# Are these rocks safe for fish tank?



## theboothsociety (Jan 3, 2012)

Are these rocks safe for fish tank? Anyone know what type they are? Me and my gf went on a mission and stole them from this new mall that is going up near me. They have thousands of these rocks lining all of the roads in the mall.

Any tests or precautions to take, besides obviously soaking and cleaning them?


----------



## 13razorbackfan (Sep 28, 2011)

They look fine. There are VERY few exceptions to rocks for your tank. Might be limestone.


----------



## lilcountrygal (Dec 27, 2011)

13razorbackfan said:


> They look fine. There are VERY few exceptions to rocks for your tank. Might be limestone.


+1 .... Limestone. They look exactly like the ones I have in my tank. They look awesome in the water too.... the white lines in the rock really pop with black substrate


----------



## theboothsociety (Jan 3, 2012)

These rocks have little shiny specks in them, it's hard to see in the pics. I don't know I'd it's limestone, but if it helps the street they were found on had rock walls on both side, the probably used the rock from te ground when they blew out the road.


----------



## Jarrods (Sep 11, 2011)

Looks like granite to me.


----------



## PfunMo (Jul 30, 2009)

When I think of rocks and safety, it is not the type of rock which concerns me as much as the history of the rock. The rock is safe but what is on/in the rock is another question to me. The closer to people, the more likely the rock is polluted with something. That doesn't mean they should be thrown out but just treated with more care. Along a driveway at a mall is a good place to find weed killers, road oil, and gasoline. These are things that can stick on and not show very well so I would treat them just to be sure. Bleach is a very safe way to remove oily stuff. That's why it is used to clean shirt collars. Put them in water with 1/2 cup or so of regular bleach (unscented is prefered) overnight, rinse them off and lay them out to dry. That will remove any oils, etc. which will just float around and land again if you try to boil them. At the same time, you will have killed anything like algea, bug eggs, or fungus that might be hiding on them. 
Your big danger is splashing the bleach on your clothes! Not good.


----------



## theyangman (Nov 5, 2011)

Do the vinegar test.

place some drops of vinegar on the rocks, and if it sizzles, or reacts in anyway, then it's not a good idea to use em in your tank.

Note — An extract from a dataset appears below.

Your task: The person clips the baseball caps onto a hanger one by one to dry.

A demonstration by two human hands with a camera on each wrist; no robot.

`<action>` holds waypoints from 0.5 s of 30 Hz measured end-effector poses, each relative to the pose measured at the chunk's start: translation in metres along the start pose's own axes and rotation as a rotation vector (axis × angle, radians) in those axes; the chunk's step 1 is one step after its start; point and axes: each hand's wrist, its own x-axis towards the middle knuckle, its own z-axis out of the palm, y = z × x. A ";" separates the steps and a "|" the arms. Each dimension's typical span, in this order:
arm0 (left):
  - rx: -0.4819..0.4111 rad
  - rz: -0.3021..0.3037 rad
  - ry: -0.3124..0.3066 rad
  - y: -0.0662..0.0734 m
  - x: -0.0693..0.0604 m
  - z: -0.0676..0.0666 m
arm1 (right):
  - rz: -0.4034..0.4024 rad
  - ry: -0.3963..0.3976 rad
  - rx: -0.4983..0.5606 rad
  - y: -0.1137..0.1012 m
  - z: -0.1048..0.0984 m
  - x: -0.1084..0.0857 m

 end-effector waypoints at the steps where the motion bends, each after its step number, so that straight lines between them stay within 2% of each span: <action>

If there is no reaction, then toss em in a water bleach mixture for a day and then give them a solid rinse, air dry (any remaining traces of bleach will evaporate) and then they are good for the tank.


----------



## Mike_G (Nov 8, 2011)

Jarrods said:


> Looks like granite to me.


+1


----------



## Woodworm (Jan 3, 2009)

theyangman said:


> Do the vinegar test.
> 
> place some drops of vinegar on the rocks, and if it sizzles, or reacts in anyway, then it's not a good idea to use em in your tank.
> 
> If there is no reaction, then toss em in a water bleach mixture for a day and then give them a solid rinse, air dry (any remaining traces of bleach will evaporate) and then they are good for the tank.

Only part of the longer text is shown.